Summarizing, the sensoric nature of the nanowires renders these configurations inherently stable, more sensitive and respond faster to ammonia compared to the nano-structured polycrystalline sol-gel thin film sensors of the same composition and phase. This is due to the fact that the quasi one-dimensional nano-structures have well-defined crystallographic orientations and larger surface-area to volume ratios. The specific interactions of the nanowires with the gas need to be evaluated further.

Accordingly, the technique of the invention produces single crystal MoO₃ nanowires using the electrospinning technique. The single crystal MoO₃ nanowires produced have many different applications, one application in particular for these nanostructures is gas sensing. As stated above, using nanocrystalline metal oxide based sensor technologies for gas sensing, has only limited affects due to their limited gas selectivity and a large amount of cross-interference from other gases In contrast, single crystal MoO₃ nanowires yields improved sensitivity, stability, and response times over conventional nanocrystalline metal oxide based sensor technologies. It is expected that these single-crystal nanowires will be the building blocks of medical diagnostic devices.
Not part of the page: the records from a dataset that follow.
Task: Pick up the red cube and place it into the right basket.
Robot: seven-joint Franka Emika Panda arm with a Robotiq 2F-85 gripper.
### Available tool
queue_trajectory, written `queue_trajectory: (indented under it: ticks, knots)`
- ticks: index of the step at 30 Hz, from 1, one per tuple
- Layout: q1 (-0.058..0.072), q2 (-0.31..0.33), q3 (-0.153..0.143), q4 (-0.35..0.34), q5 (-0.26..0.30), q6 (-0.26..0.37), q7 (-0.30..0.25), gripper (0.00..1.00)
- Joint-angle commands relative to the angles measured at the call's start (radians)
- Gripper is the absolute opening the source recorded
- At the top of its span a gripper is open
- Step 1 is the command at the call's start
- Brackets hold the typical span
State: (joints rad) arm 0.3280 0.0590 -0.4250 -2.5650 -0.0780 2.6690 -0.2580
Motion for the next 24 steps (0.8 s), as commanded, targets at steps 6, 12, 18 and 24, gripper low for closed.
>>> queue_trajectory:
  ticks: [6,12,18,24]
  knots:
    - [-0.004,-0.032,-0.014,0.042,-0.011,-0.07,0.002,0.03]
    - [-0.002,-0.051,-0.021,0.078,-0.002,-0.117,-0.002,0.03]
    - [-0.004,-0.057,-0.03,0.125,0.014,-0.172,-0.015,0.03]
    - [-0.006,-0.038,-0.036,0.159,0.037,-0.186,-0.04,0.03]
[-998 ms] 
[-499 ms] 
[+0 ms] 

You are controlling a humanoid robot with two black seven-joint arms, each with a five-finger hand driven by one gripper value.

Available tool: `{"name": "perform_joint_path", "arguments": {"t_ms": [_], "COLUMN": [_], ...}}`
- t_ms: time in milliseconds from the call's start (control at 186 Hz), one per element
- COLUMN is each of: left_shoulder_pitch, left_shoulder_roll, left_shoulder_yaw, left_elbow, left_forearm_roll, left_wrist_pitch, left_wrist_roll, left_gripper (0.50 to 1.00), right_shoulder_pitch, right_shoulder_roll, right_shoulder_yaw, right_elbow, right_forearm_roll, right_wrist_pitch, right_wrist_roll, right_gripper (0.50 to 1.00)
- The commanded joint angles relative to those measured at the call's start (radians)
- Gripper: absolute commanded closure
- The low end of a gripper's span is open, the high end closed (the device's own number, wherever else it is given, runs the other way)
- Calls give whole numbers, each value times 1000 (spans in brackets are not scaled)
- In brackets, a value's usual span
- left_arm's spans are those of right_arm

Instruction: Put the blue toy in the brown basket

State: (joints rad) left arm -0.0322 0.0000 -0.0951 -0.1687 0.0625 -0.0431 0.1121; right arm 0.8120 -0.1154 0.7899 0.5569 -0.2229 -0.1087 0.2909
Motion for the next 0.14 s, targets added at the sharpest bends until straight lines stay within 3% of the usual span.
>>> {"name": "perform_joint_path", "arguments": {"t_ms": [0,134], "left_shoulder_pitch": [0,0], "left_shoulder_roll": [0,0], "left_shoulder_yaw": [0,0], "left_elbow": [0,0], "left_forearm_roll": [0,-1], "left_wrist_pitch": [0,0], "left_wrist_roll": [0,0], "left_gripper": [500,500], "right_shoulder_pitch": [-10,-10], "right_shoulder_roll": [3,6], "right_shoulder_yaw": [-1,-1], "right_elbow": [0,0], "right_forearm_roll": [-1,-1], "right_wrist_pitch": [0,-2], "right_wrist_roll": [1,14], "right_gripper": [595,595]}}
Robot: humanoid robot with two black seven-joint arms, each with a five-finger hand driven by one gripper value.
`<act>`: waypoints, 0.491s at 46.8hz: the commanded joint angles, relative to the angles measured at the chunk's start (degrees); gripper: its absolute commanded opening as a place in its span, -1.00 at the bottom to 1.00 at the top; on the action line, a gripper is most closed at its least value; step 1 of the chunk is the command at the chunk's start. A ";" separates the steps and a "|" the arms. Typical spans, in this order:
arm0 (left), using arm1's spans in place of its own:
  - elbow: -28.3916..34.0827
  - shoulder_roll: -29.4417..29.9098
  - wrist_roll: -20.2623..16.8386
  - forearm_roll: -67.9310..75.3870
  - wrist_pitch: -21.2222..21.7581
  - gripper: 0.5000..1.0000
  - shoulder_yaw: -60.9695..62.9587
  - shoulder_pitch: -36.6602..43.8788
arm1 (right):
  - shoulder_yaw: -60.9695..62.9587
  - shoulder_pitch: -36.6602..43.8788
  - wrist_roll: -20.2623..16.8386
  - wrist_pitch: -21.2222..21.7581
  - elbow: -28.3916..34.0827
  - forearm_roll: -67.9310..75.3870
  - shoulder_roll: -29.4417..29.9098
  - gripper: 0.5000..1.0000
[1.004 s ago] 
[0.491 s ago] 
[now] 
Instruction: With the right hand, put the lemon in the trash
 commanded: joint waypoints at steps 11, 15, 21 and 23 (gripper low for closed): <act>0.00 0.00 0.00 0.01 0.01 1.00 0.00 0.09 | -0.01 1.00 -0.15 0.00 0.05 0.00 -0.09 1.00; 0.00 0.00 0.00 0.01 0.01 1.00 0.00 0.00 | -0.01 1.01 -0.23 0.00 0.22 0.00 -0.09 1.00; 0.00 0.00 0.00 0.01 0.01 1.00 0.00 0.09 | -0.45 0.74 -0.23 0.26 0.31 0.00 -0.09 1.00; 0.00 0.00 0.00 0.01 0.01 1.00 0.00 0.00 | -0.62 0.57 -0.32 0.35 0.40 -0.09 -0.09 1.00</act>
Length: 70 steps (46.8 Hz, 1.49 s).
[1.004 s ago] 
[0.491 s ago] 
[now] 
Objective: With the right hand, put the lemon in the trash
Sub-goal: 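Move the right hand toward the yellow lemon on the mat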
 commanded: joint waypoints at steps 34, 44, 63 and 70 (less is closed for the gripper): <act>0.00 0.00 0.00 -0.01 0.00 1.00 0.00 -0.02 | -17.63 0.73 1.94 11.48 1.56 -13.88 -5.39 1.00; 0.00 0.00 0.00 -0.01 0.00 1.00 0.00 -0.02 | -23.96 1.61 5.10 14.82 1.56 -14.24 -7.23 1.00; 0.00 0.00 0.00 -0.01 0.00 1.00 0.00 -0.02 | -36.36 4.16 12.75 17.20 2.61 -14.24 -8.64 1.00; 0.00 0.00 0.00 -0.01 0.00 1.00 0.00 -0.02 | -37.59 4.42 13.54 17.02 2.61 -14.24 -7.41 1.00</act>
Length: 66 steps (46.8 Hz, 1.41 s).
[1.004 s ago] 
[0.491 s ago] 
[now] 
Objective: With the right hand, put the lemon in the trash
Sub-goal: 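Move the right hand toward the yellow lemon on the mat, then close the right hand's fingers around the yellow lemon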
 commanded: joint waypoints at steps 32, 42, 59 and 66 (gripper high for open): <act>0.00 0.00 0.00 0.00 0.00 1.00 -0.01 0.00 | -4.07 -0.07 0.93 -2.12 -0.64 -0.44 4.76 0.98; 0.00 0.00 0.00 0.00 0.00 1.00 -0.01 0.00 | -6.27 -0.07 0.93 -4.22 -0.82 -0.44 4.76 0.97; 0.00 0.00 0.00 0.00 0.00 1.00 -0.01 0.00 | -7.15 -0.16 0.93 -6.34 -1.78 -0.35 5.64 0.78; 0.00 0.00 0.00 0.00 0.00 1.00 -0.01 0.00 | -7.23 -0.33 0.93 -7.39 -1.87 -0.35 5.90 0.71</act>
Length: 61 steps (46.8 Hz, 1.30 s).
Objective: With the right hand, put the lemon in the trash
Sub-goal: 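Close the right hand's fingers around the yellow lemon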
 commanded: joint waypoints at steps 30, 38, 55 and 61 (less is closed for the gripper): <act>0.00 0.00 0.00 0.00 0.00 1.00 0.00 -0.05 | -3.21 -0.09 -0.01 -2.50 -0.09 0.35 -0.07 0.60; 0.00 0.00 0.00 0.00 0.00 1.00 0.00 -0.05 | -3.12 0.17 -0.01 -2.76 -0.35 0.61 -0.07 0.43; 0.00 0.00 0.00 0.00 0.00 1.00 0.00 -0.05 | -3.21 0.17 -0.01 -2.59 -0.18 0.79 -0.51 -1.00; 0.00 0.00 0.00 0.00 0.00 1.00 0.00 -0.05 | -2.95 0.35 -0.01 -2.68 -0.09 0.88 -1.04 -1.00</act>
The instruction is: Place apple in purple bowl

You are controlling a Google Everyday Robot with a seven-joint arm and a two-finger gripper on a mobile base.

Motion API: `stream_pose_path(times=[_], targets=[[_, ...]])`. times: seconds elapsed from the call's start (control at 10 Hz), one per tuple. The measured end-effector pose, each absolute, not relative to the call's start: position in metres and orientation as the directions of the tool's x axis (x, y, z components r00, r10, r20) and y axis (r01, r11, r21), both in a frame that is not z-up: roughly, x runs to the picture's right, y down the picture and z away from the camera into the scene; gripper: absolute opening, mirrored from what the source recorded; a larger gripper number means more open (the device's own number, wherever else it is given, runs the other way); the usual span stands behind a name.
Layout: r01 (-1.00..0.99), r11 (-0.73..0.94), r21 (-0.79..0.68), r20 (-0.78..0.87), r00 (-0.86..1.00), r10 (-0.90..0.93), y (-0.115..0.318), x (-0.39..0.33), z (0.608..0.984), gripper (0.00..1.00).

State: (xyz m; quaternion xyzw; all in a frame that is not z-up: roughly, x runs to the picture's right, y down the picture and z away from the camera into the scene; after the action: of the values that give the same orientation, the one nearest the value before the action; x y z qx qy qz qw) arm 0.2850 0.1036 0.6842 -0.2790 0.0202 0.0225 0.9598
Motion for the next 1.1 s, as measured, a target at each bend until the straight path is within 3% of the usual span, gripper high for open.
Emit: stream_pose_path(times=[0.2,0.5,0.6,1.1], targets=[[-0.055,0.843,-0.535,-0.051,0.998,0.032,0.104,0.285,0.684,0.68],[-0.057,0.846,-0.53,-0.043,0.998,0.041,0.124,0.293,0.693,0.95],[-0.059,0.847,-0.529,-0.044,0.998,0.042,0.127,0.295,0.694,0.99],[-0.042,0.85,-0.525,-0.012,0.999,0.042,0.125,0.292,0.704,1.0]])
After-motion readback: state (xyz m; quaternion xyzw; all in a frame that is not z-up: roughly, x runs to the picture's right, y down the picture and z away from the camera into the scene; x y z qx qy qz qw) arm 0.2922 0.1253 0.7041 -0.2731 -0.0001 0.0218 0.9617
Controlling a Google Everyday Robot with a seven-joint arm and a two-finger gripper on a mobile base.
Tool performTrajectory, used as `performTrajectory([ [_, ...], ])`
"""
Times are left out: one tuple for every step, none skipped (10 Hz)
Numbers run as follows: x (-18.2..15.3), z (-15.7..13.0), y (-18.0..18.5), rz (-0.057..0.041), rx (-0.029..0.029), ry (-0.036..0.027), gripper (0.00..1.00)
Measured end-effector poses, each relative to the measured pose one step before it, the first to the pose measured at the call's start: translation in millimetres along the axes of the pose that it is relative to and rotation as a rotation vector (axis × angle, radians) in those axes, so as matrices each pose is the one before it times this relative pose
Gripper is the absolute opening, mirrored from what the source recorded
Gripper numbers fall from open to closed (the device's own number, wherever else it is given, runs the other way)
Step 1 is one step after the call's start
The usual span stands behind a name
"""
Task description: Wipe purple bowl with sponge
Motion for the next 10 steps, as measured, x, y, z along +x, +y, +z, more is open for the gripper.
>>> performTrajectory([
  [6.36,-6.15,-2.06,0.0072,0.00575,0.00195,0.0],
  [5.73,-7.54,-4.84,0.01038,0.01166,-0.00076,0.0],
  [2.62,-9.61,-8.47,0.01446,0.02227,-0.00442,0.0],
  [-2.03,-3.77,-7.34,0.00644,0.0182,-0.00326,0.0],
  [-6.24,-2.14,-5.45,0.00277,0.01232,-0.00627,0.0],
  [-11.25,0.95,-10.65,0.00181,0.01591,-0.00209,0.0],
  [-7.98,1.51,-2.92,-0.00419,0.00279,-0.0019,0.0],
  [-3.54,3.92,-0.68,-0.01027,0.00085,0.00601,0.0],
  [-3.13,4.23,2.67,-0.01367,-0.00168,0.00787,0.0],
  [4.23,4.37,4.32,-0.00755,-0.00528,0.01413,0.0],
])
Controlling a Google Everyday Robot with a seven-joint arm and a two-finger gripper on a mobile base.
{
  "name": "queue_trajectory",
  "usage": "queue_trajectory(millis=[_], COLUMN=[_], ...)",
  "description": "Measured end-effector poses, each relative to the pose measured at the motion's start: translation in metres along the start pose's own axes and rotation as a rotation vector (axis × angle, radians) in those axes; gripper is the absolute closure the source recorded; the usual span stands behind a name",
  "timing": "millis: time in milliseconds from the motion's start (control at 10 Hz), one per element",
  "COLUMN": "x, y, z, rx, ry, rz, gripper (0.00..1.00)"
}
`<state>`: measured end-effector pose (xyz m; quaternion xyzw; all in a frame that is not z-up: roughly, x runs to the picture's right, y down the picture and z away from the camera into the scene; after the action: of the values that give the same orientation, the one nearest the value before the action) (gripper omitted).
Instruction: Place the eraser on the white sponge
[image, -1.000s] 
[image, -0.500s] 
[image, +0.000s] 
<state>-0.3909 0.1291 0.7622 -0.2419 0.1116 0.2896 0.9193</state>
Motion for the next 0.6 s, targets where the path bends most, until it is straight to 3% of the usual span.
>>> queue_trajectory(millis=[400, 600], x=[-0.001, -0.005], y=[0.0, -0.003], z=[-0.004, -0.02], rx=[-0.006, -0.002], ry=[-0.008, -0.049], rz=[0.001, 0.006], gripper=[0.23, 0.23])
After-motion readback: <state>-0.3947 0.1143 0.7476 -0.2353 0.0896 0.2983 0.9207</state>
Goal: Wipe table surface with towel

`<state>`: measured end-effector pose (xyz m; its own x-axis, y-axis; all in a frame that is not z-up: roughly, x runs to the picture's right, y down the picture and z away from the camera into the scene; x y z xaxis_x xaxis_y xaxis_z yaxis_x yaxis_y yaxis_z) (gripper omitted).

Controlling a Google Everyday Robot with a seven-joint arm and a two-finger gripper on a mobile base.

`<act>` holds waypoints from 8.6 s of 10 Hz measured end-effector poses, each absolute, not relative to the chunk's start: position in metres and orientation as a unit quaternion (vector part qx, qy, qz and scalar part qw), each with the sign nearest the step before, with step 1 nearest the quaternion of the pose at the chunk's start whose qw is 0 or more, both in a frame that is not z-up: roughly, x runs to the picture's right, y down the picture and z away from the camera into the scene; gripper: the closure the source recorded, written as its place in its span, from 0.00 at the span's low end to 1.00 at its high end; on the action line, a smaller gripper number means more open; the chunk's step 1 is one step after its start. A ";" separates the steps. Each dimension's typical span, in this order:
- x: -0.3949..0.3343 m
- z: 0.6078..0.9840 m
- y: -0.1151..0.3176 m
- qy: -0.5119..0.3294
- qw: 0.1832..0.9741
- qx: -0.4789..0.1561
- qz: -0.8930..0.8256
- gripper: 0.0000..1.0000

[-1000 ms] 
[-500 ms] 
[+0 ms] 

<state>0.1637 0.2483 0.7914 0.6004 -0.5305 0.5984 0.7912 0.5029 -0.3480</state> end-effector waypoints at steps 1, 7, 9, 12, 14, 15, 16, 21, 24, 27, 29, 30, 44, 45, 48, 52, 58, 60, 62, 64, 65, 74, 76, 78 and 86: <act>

While this invention has been particularly shown and described with reference to preferred embodiments thereof, it will be understood by those skilled in the art that various changes in form and details may be made therein without departing from the scope of the invention encompassed by the appended claims.

Claims

1-5. (canceled)

6. Single crystal MoO3 nanowires.

7. The nanowires of claim 6 having a diameter of from 10-15 nm.

8. A selective sensor comprising a multiplicity of single crystalline MoO3 nanowires.

9. The sensor of claim 8 wherein said sensor is selected from light emitting devices, field emission devices, medical diagnostic devices, a nanomedicinal device, or a bio/chem sensor.